As the Affordable Care Act enters its second year of offering health care exchanges, it brings to light the financial links between patients’ doctors and the medical industry.

The Physician Payment Sunshine Act, passed in 2010 as a provision of the ACA, requires payments and gifts that physicians receive from corporations to be made publicly available for the first time. A website with all the information about payments, titled Open Payments, launched on Sept. 30. According to data compiled by the Centers for Medicare and Medicaid 5,400 Connecticut physicians received a total of $6 million for various services to pharmaceutical and medical device companies. Three of the highest paid physicians in the state of Connecticut were affiliated with Yale. Still, New Haven medical practitioners and industry experts said the unprecedented release of information will not have a discernible effect on doctor-patient relationships.

“My gut feeling is that patients won’t know what to do with the data,” Yale School of Medicine Dean Robert Alpern said.

Patients are unlikely to engage with the “fiddly” and unintuitive web interface, which does not provide specific information about the nature of the payments, Alpern said. Peter Swenson, a political science professor who specializes in the politics and economics of health care, agreed that the act will have “virtually no effect on patient behavior.”

Even if the act has little effect, industry experts conceded that most medical professionals are not overwhelmingly supportive of the act because they because they believe it can lead to ambiguous interpretations. Alpern, one of the three physicians in Connecticut receiving the highest amount in reimbursements from pharmaceutical companies, explained that the data set does not differentiate between various types of financial interactions in which doctors partake, especially at research universities and teaching hospitals.

“If a grant comes to Yale for a doctor to do a clinical trial, those dollars show up as though they are a salary — and those two things are totally different,” Alpern said.

School of Medicine professor Bridget Martell and Richard Lifton, chair of the department of genetics and internal medicine at the medical school, were the two other Yale-affiliated doctors featured among the 10 highest-paid physicians in the state of Connecticut.

Howard Forman, School of Medicine professor and director of the MD-MBA program, warned that the information could lead patients to make incorrect conclusions about the incentives under which their physicians operate.

“Some individuals may see ‘oh, my doctor got paid $400,000 this year — he must be an expert,’ while others would think ‘he got paid $400,000 this year — he got bought off,” he said.

According to Alpern, the intentions behind the act came from a good place, but since so few doctors are unduly influenced by payments from pharmaceutical companies, the law may not have as great an impact as envisioned. While a small number of doctors will make decisions that inappropriately align with the interests of the companies filling their wallets, those are the doctors that get the headline stories, he added.

Nevertheless, physicians interviewed agreed that transparency is a vital component of functional health care systems.

“People have the right to know this information,” Forman said.

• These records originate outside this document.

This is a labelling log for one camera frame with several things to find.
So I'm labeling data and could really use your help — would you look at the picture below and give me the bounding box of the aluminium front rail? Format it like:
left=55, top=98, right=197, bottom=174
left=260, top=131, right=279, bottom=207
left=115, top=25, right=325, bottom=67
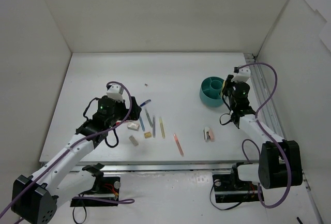
left=66, top=161, right=259, bottom=173

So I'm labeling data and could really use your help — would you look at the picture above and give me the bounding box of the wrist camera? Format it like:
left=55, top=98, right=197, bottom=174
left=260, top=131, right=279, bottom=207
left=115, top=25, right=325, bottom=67
left=231, top=67, right=251, bottom=83
left=106, top=84, right=124, bottom=102

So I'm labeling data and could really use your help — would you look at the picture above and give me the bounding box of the purple slim highlighter pen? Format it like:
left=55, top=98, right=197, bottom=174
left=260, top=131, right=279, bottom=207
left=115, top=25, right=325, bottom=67
left=152, top=115, right=156, bottom=138

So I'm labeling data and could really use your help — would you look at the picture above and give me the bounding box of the aluminium right rail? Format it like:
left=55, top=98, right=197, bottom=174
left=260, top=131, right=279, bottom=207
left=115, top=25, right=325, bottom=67
left=249, top=64, right=284, bottom=137

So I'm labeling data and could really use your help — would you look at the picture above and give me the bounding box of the yellow slim highlighter pen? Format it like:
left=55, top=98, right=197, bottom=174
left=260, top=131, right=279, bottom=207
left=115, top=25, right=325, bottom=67
left=159, top=117, right=166, bottom=139

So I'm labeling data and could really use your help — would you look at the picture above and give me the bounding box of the dirty white eraser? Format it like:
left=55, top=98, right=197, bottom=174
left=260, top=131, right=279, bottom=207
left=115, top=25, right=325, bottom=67
left=129, top=136, right=139, bottom=146

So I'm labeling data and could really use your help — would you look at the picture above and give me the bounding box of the yellow eraser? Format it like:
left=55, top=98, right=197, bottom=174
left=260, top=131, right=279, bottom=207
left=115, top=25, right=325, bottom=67
left=144, top=132, right=153, bottom=139

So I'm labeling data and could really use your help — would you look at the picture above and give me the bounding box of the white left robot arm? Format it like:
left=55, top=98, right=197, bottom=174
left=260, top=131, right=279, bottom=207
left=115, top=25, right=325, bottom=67
left=10, top=95, right=142, bottom=223

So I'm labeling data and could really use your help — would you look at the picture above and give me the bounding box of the green slim highlighter pen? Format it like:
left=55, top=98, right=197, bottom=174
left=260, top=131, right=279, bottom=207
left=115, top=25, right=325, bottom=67
left=144, top=108, right=153, bottom=127

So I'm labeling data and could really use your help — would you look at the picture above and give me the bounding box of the orange slim highlighter pen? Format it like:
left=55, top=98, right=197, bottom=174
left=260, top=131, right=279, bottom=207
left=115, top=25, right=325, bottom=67
left=173, top=133, right=184, bottom=157

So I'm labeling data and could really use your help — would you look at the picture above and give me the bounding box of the teal round desk organizer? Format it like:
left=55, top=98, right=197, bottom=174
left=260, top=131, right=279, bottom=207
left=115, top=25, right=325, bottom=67
left=199, top=77, right=224, bottom=108

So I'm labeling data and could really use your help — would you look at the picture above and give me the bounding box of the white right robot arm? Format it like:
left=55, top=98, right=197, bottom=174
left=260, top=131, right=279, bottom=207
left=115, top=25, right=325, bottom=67
left=221, top=74, right=303, bottom=189

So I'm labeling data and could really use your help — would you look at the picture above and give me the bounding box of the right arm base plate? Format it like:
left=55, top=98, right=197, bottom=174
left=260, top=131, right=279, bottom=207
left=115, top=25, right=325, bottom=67
left=212, top=174, right=259, bottom=204

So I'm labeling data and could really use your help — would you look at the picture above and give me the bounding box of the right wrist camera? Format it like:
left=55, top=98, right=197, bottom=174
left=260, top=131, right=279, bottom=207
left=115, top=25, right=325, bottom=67
left=231, top=67, right=251, bottom=83

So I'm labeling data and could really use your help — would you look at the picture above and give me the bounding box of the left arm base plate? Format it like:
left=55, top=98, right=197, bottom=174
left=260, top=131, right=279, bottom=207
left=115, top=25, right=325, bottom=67
left=70, top=176, right=121, bottom=207

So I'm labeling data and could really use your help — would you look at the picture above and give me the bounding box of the blue slim highlighter pen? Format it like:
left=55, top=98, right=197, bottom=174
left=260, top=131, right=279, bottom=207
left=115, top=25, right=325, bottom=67
left=139, top=116, right=145, bottom=132

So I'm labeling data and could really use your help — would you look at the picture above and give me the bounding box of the fat yellow highlighter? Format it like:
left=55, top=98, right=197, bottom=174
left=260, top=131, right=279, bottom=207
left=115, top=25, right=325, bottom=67
left=220, top=80, right=227, bottom=97

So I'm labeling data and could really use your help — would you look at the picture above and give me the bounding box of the small white pink stapler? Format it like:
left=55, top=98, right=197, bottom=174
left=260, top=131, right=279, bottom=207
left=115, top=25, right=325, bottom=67
left=203, top=127, right=214, bottom=142

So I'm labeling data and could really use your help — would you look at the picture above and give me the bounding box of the aluminium rail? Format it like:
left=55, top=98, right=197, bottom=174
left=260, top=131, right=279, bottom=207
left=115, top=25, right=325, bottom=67
left=249, top=64, right=284, bottom=137
left=66, top=161, right=259, bottom=173

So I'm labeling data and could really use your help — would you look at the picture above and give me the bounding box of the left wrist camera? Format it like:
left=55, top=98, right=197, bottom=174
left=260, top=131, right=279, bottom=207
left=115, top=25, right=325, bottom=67
left=106, top=84, right=124, bottom=102

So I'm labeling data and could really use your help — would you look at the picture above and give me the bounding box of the blue gel pen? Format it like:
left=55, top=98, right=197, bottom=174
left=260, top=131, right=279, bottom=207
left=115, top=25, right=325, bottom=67
left=140, top=99, right=151, bottom=107

At Yale, strict policies prohibiting faculty from engaging in speakers bureaus — sponsored talks in which academic physicians promote the products of pharmaceutical companies under the guise of educational talks — have historically minimized conflicts of interest between physicians and outside companies.

According to Swenson, the act was intended to impact more than just patients. He said it will impact the marketing practices of drug companies, including their willingness to pay doctors for promotional activities “disguised as information and education [talks] about new, expensive and possibly not very effective drugs.” According to Forman, the new data could also give insurance companies an indication of which physicians are likely to be high or low cost providers.

And having information on all of those things is a net plus, he said.

“In a social networking able world, increasingly, people look to Yelp for restaurant reviews and similar websites for the input of others,” Swenson said. “We rely very much on information that others provide.”

Because this is the first time such detailed information is being made available, it is unclear how hospitals like Yale-New Haven will be impacted, he said.

“At this point, all we can do is speculate.”

The Physician Payment Sunshine Act was first introduced in 2007 by Senator Chuck Grassley (R-IA) and then Senator Herb Kohl (D-WI).